しかし……少し距離をとり、かつ、顔がようやく分かる程度の薄暗さだとはいえ、やはり男性客の視線は五人の少女たちを集中してチラ見している。
彼女たちは気にしていないかもしれないけど、ちょっと嫌だな……。
体を洗い終わると、柘榴口という仕切りをくぐって浴槽のある間へ。
この入り口、湯気が漏れ出すのを防ぐ役割をしているらしい。
そしてこちら側はもっと暗い。もはや、顔の判別も難しいぐらいだ。
ようやく、浴槽の中に浸かる。お湯はちょっとしか入っていない。いわゆる、半身浴だ。
ただ室温は高く、半分サウナの状態でもある。
不意に、体が誰かと触れてしまった。どきっとして隣を見る。
「……拓也さん、私です。優です……」
その小声を聞いて、ほっとした。そして嬉しくもあった。
「よく俺だと分かったな……優、目がいいんだな」
「ええ。暗いところには目が慣れていますから……」
「優……やっぱり、暗いとはいえ、君の裸が少しでも他の人に見られるの、嫌だな……」
「……私も、本当は気を使わずに入れる『前田邸』のお風呂の方がいいんですが……みんな、『前田屋』で働いて疲れた後、薪でお風呂を沸かす元気が無くて……」
「そうだな。薪での風呂焚きは重労働なんだな……」
前田邸は、内湯があるというだけでこの時代にしては珍しく、恵まれている。
また、すぐ上の岩場から水が湧き出しており、それを引いてきて直接湯船に入れられるので、水汲みの必要がないのも利点だ。
ちなみに、前田邸の井戸は地下から水をくみ上げる方式ではなく、引いてきたわき水を貯める仕組みとなっている。

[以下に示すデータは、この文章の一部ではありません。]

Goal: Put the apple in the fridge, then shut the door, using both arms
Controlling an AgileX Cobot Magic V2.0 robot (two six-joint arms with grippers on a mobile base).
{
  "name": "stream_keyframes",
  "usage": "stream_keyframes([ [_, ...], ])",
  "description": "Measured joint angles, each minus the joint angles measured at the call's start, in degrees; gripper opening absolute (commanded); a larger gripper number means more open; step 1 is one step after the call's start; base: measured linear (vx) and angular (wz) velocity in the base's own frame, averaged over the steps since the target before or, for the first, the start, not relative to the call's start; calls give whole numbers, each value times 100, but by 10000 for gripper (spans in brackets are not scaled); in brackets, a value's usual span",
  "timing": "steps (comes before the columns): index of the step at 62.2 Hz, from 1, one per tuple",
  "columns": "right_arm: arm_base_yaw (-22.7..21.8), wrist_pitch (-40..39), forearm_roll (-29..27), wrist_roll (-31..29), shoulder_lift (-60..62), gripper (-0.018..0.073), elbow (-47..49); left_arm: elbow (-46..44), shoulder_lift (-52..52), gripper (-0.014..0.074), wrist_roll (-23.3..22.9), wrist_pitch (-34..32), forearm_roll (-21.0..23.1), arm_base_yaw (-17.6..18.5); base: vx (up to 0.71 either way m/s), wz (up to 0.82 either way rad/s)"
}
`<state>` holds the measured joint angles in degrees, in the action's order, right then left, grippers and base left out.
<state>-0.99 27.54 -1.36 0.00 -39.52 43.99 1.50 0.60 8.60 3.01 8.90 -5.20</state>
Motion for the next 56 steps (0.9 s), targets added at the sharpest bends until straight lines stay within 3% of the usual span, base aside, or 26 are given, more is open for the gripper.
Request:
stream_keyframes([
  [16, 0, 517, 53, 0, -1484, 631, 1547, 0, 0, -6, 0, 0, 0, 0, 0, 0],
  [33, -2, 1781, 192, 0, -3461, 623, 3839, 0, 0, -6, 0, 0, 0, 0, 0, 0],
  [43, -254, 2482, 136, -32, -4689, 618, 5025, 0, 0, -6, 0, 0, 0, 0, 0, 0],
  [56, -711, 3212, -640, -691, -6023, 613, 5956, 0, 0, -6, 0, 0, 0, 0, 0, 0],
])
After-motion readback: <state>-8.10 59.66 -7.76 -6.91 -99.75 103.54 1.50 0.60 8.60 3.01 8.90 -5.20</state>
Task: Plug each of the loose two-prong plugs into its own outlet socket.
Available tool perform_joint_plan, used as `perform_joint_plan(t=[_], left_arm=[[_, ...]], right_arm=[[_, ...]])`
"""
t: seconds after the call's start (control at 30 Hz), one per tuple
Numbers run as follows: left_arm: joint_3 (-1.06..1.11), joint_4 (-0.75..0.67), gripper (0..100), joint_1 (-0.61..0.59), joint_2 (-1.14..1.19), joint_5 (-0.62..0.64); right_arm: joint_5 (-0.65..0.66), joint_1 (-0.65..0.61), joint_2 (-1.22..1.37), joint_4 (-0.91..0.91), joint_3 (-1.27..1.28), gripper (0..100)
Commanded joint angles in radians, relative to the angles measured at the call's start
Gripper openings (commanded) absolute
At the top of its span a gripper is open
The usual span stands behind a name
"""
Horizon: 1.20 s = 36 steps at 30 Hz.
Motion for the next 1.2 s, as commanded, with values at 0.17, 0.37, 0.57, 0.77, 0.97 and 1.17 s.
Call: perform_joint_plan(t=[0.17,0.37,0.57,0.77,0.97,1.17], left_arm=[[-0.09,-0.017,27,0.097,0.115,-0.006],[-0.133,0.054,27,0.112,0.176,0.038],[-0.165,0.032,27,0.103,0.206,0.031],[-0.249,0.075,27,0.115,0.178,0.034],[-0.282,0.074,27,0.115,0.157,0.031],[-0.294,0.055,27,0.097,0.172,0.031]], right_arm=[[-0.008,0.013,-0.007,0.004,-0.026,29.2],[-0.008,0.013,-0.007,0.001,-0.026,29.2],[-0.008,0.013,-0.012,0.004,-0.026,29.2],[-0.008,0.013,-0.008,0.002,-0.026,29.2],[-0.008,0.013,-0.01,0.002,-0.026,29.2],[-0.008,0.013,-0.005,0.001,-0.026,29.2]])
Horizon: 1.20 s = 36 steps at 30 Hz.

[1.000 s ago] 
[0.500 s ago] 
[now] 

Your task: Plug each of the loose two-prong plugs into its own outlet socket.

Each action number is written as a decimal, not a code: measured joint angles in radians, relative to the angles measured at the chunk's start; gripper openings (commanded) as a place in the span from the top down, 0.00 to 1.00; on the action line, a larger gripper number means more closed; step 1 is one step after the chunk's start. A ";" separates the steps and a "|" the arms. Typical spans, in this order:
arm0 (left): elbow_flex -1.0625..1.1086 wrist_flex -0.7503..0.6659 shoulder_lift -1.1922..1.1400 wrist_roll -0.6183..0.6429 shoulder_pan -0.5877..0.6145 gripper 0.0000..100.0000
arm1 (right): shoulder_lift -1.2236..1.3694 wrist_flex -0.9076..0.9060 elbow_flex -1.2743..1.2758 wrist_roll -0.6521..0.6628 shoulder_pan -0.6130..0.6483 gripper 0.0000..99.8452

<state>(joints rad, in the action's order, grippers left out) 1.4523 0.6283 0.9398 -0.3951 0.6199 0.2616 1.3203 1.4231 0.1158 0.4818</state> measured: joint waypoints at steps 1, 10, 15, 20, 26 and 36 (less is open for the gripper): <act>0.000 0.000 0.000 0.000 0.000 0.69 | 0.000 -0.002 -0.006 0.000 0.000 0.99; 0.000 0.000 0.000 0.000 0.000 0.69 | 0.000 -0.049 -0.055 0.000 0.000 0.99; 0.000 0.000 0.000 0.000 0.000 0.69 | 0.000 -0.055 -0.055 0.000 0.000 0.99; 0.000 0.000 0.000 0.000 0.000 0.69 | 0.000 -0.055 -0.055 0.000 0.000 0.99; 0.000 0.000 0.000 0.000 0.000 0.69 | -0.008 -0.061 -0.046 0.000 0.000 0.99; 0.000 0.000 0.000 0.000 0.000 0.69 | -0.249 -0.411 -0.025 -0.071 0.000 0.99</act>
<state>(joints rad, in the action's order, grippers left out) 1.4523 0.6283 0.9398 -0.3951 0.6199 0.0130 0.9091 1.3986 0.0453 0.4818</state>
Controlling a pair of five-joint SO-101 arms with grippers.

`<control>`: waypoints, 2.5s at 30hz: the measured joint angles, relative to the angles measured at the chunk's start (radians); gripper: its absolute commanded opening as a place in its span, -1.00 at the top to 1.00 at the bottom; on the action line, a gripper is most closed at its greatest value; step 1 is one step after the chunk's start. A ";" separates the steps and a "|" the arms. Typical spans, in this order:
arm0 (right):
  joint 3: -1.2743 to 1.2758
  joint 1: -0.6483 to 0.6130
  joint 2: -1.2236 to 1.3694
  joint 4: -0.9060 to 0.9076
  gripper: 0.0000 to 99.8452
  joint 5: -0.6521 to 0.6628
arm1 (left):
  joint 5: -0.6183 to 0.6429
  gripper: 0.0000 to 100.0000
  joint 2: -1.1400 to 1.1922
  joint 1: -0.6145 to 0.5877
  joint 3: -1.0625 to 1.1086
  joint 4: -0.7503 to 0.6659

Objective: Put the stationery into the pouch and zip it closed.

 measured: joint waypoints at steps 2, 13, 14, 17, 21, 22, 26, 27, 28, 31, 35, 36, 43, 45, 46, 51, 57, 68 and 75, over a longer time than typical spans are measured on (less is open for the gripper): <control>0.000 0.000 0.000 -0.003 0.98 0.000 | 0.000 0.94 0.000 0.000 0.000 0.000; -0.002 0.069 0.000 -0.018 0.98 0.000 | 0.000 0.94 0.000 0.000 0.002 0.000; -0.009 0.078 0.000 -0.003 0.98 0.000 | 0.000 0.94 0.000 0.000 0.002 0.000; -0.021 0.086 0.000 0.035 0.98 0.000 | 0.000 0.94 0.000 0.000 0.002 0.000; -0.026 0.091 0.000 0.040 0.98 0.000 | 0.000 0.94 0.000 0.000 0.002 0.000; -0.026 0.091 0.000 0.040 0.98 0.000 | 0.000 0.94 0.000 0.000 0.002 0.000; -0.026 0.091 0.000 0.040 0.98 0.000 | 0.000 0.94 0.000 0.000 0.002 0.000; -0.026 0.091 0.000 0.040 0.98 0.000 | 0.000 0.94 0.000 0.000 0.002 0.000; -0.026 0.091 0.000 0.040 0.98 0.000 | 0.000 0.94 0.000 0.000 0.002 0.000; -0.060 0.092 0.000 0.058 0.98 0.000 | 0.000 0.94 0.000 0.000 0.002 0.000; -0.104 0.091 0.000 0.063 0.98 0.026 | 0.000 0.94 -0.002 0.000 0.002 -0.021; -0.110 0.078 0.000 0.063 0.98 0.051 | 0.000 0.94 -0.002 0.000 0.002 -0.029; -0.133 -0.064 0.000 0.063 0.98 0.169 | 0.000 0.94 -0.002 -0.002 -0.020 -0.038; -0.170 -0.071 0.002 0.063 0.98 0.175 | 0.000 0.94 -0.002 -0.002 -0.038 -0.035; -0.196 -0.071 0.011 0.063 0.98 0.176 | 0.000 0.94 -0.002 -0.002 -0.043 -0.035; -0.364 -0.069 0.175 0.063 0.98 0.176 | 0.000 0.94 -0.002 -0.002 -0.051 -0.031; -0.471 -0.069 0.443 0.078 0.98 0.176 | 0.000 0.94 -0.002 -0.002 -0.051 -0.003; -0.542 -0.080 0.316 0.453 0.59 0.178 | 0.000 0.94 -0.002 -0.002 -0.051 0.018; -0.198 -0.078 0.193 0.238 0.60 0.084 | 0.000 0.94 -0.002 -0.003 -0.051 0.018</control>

そんな「沸かすだけ」でいい『前田邸』の風呂でも、やはり沸かすのは大変なのだ。
「あと、ナツちゃん、ここのお風呂でお尻触られたって言っていました。大声をだして、その後源ノ助さんが犯人の腕をひねり上げたらしいんですけど……」
げっ。痴漢が出るのか。これはやっぱり嫌だなあ。
この時代の銭湯は、おおらかで多くの人は混浴でも平気なのかもしれないが……やっぱり、前田邸の風呂の方がいい。俺が持ち込んだボディソープやシャンプー、リンスなんかも使えるし。
やや熱めの風呂、のぼせないうちにみんな外に出る。
柘榴口をくぐった瞬間、やはり男性客の視線が集中した。
薄暗く、バスタオルでガードしているとはいえ、ナツ、優は恥ずかしそう。
けど、よく見るとほとんどの女性はユキやハルの様に、特に隠していない。
凜さんも、手ぬぐい一枚だけなので、完全に隠せているわけではないが、気にしていないようだ。
その後、脱衣所で服を着て、風呂敷に荷物を包み、帰宅。
良平と別れ、『前田邸』へ帰る途中、みんなに聞いてみるとやはりその『前田邸』の風呂の方がいいという。
薪は注文しておけば運んでもらえるし、その代金ぐらいは俺が払うので問題ない。
ただ、沸かすとなると最低一人、つきっきりにならないといけない。
今の鰻丼店、みんな慣れてきたこともあり、店員として女の子が五人も必要なわけではない。
ならば、一人か二人、交替で『前田邸』に残るようにして風呂を沸かせばいいのではないか。
ただ、女の子だけが残ることになる前田邸の防犯をどうするか……。
ここで俺は、ある妙案を思いついていた。